If a traveler attempts to make a retrospective of their so-far life experiences and crucial developments in their professional and personal growth, it is of no doubt that their first voyage abroad will have a seat on the pedestal. Every day spent abroad is a new challenge and a new learning opportunity that should be taken, reflected upon and applied. The list of life lessons from living abroad is unlimited; however, the following lines summarize just few of them:

1. You learn how to explore the things around you

Being a tourist and being part of the local community are two completely different travelling experiences. If you want to be perceived as a local, first you should do is to try to understand the local culture. Instead of visiting touristic spots, making thousands of photos from monuments and beautiful gothic buildings, try to sit in a café, order your favourite drink and observe the people around you. Avoid the typical spots of the Erasmus students in the town and attempt to discover places that locals prefer. You know you are more of a local than a tourist if there are at least 3 popular sightseeing attractions in the town that you still have not visited although you are there more than 10 months.
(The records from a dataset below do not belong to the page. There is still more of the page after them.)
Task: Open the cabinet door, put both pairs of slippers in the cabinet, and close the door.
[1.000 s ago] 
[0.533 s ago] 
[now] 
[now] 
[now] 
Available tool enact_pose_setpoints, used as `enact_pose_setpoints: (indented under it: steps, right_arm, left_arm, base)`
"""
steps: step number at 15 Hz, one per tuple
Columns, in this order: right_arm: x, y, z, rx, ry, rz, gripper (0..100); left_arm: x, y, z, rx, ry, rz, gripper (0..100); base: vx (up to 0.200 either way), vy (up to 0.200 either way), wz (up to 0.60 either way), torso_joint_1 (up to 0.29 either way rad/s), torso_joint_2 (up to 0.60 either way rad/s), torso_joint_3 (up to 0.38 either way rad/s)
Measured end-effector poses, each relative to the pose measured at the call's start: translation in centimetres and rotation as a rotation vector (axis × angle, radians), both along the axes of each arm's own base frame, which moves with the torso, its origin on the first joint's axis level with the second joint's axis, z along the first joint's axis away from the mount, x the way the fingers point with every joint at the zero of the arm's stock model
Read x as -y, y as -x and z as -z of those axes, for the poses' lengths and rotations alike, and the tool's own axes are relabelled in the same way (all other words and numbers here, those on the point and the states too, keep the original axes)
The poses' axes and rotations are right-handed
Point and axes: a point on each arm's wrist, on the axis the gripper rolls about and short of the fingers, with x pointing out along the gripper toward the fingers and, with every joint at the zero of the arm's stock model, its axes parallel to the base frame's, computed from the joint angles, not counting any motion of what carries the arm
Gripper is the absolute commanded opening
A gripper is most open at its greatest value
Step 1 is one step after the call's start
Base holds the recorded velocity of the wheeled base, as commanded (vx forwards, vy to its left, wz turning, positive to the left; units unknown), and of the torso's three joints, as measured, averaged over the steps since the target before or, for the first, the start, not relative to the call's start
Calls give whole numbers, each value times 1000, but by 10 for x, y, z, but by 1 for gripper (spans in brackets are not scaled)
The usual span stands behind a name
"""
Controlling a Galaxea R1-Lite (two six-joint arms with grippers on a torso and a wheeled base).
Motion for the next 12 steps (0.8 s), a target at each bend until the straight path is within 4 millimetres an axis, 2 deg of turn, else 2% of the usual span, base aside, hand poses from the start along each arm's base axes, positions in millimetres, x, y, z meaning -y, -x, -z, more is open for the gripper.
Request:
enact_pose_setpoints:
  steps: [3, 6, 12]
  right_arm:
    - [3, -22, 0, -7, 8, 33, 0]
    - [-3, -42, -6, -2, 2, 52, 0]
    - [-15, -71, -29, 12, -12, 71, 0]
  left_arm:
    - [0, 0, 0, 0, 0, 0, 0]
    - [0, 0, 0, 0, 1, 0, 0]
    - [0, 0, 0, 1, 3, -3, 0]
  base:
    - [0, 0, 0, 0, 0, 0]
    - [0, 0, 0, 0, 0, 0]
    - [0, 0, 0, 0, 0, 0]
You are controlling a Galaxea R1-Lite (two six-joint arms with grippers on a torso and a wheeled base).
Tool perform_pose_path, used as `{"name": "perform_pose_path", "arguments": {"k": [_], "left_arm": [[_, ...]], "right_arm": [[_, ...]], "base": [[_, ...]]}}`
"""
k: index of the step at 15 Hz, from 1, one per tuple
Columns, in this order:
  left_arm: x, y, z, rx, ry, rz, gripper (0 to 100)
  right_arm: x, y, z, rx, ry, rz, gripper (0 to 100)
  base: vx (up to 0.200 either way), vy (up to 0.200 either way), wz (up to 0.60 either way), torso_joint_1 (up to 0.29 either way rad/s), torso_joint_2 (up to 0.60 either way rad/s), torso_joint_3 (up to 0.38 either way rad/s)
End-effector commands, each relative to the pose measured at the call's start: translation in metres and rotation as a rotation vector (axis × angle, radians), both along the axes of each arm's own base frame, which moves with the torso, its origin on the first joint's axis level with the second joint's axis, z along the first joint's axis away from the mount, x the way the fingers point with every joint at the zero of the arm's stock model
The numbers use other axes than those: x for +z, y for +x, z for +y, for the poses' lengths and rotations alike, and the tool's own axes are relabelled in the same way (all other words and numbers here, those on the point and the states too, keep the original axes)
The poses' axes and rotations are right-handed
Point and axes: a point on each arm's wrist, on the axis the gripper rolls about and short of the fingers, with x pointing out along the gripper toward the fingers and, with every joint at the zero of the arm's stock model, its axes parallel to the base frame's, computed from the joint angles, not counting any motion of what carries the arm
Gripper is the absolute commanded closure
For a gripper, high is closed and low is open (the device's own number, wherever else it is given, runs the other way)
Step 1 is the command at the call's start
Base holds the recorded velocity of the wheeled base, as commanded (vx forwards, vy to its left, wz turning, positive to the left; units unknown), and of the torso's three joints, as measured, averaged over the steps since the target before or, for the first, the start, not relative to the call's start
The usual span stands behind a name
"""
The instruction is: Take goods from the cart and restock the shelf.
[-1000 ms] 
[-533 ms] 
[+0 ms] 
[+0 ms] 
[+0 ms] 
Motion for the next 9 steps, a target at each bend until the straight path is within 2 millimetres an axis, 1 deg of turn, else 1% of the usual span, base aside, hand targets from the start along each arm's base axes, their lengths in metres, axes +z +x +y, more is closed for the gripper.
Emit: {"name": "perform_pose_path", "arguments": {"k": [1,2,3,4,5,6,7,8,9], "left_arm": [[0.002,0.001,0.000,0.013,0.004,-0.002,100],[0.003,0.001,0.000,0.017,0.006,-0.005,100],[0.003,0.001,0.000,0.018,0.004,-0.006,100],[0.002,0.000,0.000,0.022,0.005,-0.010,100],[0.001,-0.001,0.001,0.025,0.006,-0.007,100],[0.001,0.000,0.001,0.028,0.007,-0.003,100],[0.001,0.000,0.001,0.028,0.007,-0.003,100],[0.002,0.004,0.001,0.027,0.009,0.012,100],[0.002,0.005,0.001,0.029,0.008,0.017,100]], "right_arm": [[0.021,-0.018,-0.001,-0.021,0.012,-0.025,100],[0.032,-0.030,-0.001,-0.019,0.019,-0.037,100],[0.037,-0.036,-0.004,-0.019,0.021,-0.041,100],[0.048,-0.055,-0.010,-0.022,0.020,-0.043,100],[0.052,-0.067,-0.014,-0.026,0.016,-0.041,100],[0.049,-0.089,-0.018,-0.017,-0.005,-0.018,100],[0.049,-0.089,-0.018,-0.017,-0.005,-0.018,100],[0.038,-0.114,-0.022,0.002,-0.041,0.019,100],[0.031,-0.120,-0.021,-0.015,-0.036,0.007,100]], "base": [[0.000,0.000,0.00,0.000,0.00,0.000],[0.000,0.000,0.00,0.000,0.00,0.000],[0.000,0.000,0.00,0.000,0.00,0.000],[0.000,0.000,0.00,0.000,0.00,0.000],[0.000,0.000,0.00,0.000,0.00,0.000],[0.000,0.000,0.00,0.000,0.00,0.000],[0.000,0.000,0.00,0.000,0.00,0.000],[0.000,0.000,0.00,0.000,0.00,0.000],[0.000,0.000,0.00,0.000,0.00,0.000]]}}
375835 10151084079852817 2115041413 n How Living Abroad Helps You Grow as a Person?Congress Square, Ljubljana, Slovenia

2. You master in making international friends

Certainly, the time we spend alone abroad impacts our criteria for friendships. The new friends you make whilst living abroad do not have many things in common with your childhood friends, however, they all bring something new and valuable in your life. Very often, you sort of a “lower” your expectations from the new people you meet, which comes as something logical, since the priority is to have a company. The quality of such company often goes out of the priorities’ list. To explain this better: your needs and wishes have changed, so it is not anymore that you expect to meet people similar to your friends in your home-country. Instead, you choose to spend more time with outgoing people, who can be a great company for traveling around, hitch-hiking, partying or Saturday shopping, and for the sake of truth, you sometimes meet people you will never have them befriended if the scene was set in your fatherland. Still, certain number of the instantly made friendships, proves to be firm and stable and live on after the end of your stay abroad. Then you also become welcomed in other countries, where your new/old friend will act as your host, will show you the city and will introduce you to their friends.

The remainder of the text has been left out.